Poison Ivy – Gretsch 6120

© Photo: Clayton Call

 

Formé par le chanteur Erick Lee Purkhiser et la guitariste Kristy Marlana Wallace, The Cramps émergent au printemps 1975 en proposant une fusion unique mêlant le rock et le rockabilly des années 50 aux sonorités punk débridées de l’époque. Sous les pseudos respectifs de Lux Interior et Poison Ivy, les membres fondateurs se définissent eux-mêmes comme les porte-parole d’une contre-culture américaine qui fait la part belle à la violence, au sexe et aux drogues. Outre ces outrances, c’est également la présence de Kristy qui attire l’attention et marque les esprits par ses tenues et attitudes provocantes mais aussi et surtout par son jeu radical.
La ″ Poison ″ fait ses débuts avec une gratte Lewis à corps plein, équipée d’un vibrato de type Bigsby et dotée d’un manche plat, large et confortable. Lors d’un concert à Paris, l’instrument est cassé durant une bousculade. C’était en 1985, date à laquelle la miss flashait sur une autre six cordes qui ne la quittera quasiment plus: une Gretsch 6120. Ce modèle réputé pour sa sonorité brillante deviendra emblématique du style de Poison Ivy, très influencée par Link Wray et Duane Eddy. La caisse creuse contribuait à une réverbération naturelle idéale pour un son aérien riche en écho. Les micros réglés près des cordes à fort tirant offraient un niveau de sortie élevé, idéal pour obtenir le mordant grâce auquel elle assurait les parties rythmiques et les solos au sein des Cramps.
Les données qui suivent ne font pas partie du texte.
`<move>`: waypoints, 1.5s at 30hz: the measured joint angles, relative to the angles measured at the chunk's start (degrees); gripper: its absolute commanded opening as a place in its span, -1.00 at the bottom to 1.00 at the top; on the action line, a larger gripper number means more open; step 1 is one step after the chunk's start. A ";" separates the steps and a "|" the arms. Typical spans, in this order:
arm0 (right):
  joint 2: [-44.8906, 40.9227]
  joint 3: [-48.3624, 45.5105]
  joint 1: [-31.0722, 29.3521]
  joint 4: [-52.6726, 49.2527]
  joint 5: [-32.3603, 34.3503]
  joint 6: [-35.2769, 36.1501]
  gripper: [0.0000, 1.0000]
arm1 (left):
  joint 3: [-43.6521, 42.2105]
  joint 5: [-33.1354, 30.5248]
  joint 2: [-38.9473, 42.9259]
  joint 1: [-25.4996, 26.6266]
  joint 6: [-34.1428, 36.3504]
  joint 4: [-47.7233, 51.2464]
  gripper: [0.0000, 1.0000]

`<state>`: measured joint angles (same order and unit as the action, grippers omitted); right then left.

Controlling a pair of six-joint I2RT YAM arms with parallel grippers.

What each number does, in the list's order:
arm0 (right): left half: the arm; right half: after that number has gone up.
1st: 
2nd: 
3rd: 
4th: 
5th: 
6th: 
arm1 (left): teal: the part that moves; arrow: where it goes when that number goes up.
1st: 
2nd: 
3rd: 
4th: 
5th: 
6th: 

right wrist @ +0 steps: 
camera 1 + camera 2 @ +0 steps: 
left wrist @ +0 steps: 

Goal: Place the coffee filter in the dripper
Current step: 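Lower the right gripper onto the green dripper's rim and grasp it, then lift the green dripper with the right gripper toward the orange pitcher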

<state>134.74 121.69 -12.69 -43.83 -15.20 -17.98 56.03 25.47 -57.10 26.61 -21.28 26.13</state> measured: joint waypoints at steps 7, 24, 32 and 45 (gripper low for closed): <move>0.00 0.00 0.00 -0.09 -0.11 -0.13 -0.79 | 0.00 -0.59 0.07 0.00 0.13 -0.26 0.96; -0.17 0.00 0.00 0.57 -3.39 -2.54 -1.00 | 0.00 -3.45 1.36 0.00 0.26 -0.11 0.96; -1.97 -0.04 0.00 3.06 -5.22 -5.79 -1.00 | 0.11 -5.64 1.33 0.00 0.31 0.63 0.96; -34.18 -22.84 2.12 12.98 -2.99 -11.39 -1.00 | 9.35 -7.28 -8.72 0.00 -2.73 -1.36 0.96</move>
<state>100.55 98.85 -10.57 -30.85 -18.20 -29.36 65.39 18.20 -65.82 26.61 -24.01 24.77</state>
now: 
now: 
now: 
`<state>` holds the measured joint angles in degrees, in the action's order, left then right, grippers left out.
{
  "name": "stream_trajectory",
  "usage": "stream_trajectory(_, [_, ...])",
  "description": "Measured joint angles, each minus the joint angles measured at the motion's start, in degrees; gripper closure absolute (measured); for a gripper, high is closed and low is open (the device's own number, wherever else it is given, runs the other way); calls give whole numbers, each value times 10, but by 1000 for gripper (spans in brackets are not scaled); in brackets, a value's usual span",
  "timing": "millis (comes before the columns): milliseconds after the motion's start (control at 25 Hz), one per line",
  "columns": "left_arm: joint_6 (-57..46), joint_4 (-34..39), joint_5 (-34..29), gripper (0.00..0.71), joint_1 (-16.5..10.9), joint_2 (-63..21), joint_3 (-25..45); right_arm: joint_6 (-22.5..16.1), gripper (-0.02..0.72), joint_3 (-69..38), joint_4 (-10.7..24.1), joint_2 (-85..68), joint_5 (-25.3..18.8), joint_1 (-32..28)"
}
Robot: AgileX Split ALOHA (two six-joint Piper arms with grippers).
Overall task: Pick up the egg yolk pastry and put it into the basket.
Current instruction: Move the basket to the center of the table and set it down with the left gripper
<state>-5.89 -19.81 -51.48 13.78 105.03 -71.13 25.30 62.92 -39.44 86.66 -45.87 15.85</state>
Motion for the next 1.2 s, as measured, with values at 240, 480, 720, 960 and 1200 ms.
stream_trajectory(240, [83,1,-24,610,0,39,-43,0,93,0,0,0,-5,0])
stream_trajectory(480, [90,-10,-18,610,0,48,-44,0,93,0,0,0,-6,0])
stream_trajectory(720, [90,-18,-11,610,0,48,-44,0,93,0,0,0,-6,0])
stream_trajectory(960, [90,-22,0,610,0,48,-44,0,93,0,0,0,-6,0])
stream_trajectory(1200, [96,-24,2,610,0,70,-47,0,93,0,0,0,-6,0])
Poison Yvy utilisait occasionnellement une Gibson ES-295. Sur scène, elle disposait d’une réédition de la Gretsch 6120 plus récente mais uniquement en cas de besoin. Adepte des instruments au look original, elle eut également entre les mains une Danelectro Longhorn, une Ampeg Dan Armstrong et une National Newport. 


 

Bo Diddley – Gretsch: Twang Machine

© Photo: Alice S. Hall-NBCU Photo Bank

 

Grâce à ses compositions, à son jeu hypnotique et aux instruments qu’il utilisait, Ellas McDaniel fut un pionnier à bien des égards. Son style influent a contribué à fusionner le rock and roll et le blues, un croisement qui a jeté les bases d’un classic rock toujours d’actualité. Originaire du Mississippi le guitariste se fait remarquer en jouant sur des guitares rectangulaires qu’il fabrique lui même et qu’il n’aura de cesse de faire évoluer tout au long de sa carrière. Sa formation de luthier l’amena en 1954 à concevoir son premier modèle inspiré des Cigar Box à partir de matériaux de récupération, notamment le micro d’un vieux phono Victrola.
En 1958, le succès grandissant et après avoir construit plus de vingt guitares, Bo Diddley fait appel à Gretsch pour que soit élaborée une six cordes électrique sur mesure. Cette collaboration entre le musicien et les techniciens de la marque aboutit à la création de The Twang Machine.
Plus tard, il fera réaliser d’autres instruments de forme similaire personnalisés par différents fabricants. Ainsi, en 1978, lors d’une tournée en Australie, Bo s’adresse au luthier et concepteur de micros Chris Kinnman et lui demande de lui fabriquer un modèle intégrant des effets rhythmiques. Cette nouvelle version, toujours rectangulaire et réalisée en acajou du Honduras, dispose désormais d’une série de potentiomètres destinés aux réglages, ainsi que d’un équaliseur et d’un capteur MIDI. Jusqu’à sa mort en 2008, cette dernière version de la Twang machine accompagnera très souvent le créateur du ″ Diddley Beat ″.